Dans tout cela, les tribunaux diront la part de ce qui est illégal et celle qui relève de la gestion capitaliste dite normale. La question que l'on peut se poser, et qui n'est pas nouvelle, c'est ce que les syndicats viennent faire dans une telle écurie où le consensus entre ce qu'il est convenu d'appeler les " partenaires sociaux " est la règle, et pas seulement pour les arrangements financiers. Elle l'est aussi pour disposer, sur une bien plus large échelle, d'un partie importante du salaire des travailleurs qui doit, en principe, servir aux retraites, mais est en réalité en grande partie capitalisée pour être orientée vers des placements financiers.

L'administrateur CGT de l'organisme sur la sellette a réagi en déclarant que les résultats de l'enquête visent à " discréditer la gestion des caisses de retraite, la place des représentants salariés " et à " donner une nouvelle occasion aux tenants de la capitalisation et de l'assurance privée de s'attaquer aux droits et aux garanties ". Évidemment, ces gens-là ne se privent pas de le faire. Mais on ne voit pas en quoi la participation des syndicats à la gestion de tels organismes les empêche de nuire. Protége-t-elle les travailleurs contre le détournement d'une partie des salaires destinée en principe à assurer la retraite ? En aucune façon. Déjà à l'heure actuelle, les organismes qui gèrent les mutuelles complémentaires ne se contentent pas d'avoir aussi la main sur certaines mutuelles et d'acheter des chevaux de courses, elles gèrent des fonds de pensions destinés aux salariés les mieux payés, leur servant une retraite plus confortable (du moins jusqu'au prochain effondrement de la Bourse). En réalité, les mêmes dirigeants syndicaux qui dénoncent les attaques contre la retraite par répartition sont déjà impliqués dans la gestion paritaire des fonds de pension que gèrent les organismes de retraite complémentaire.

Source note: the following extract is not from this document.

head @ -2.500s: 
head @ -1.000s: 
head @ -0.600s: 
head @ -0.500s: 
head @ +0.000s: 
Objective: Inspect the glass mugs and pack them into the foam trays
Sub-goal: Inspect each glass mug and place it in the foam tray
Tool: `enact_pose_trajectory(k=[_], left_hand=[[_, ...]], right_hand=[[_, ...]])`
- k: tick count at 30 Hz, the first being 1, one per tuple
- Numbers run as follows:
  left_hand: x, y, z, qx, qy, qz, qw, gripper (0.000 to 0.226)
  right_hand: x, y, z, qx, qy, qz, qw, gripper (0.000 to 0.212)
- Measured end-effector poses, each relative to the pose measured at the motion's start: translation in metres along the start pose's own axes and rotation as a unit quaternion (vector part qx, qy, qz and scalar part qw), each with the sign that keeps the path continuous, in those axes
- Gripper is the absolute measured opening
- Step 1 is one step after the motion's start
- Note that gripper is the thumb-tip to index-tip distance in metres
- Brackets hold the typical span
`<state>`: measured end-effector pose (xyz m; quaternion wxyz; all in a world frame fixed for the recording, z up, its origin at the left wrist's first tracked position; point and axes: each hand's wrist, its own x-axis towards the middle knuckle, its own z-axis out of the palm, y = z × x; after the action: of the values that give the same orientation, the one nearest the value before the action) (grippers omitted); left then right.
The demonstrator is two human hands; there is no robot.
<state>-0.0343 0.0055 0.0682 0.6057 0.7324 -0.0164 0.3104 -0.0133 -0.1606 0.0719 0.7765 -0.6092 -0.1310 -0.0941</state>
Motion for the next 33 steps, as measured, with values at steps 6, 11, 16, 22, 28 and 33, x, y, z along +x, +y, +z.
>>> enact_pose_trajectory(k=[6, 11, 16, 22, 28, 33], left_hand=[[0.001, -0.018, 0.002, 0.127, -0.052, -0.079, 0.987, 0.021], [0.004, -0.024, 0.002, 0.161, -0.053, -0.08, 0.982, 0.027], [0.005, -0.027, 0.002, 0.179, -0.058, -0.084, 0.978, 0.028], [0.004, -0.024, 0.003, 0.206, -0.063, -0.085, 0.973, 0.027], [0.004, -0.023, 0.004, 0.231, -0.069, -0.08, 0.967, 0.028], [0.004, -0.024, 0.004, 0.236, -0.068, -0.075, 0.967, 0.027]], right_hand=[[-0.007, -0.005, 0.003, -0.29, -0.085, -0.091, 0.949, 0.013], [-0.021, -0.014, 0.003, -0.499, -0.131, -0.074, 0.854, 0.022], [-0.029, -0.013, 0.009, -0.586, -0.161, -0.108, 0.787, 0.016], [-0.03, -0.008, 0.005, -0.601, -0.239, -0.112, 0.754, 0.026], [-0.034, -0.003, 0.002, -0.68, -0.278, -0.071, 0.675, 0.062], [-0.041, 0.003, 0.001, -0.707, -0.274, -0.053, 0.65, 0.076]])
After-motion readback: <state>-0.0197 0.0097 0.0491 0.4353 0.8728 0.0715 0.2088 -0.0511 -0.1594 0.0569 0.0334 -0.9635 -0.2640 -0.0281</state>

Le gouvernement parle aujourd'hui d'introduire une réforme de la retraite qui se traduira d'une manière ou d'une autre par de nouveaux sacrifices pour la grande majorité des retraités et des futurs retraités, tandis que la minorité la mieux payée serait incitée à placer une partie de son salaire dans la spéculation. Face à ces mauvais coups qui se trament, les administrateurs qui gèrent les caisses de retraite seront dans le meilleur des cas impuissants, dans le pire complices.

Que les syndicats s'intègrent toujours davantage dans des organismes de gestion de l'Etat qui défendent les intérêts des capitalistes, ce n'est pas nouveau, l'affaire de la CRI n'en est qu'une illustration supplémentaire. La défense des intérêts des travailleurs ne peut en aucune façon passer par cette cogestion, mais bien par la lutte de classe, que mènent d'ailleurs au jour le jour des centaines de milliers de militants syndicaux. Pour eux la gestion paritaire n'est pas une aide, mais une entrave à l'action, car elle peut laisser l'illusion qu'une conciliation serait possible entre les intérêts des salariés et ceux des capitalistes pour des retraites décentes.

De plus en plus - on l'a encore vu au dernier congrès de la CGT - les directions syndicales tendent à s'aligner sur celles qui affichent depuis déjà longtemps une collaboration de classe ouverte avec le patronat. Elles prétendent mener une politique " responsable ", mais qui ne l'est qu'en faveur des intérêts patronaux. Cependant la lutte de classe n'a jamais cessé. Pour la mener, le dévouement de tous ceux qui ont à coeur que les travailleurs aient des moyens de vivre dignes tout au long de leur existence, est la seule arme qui vaille.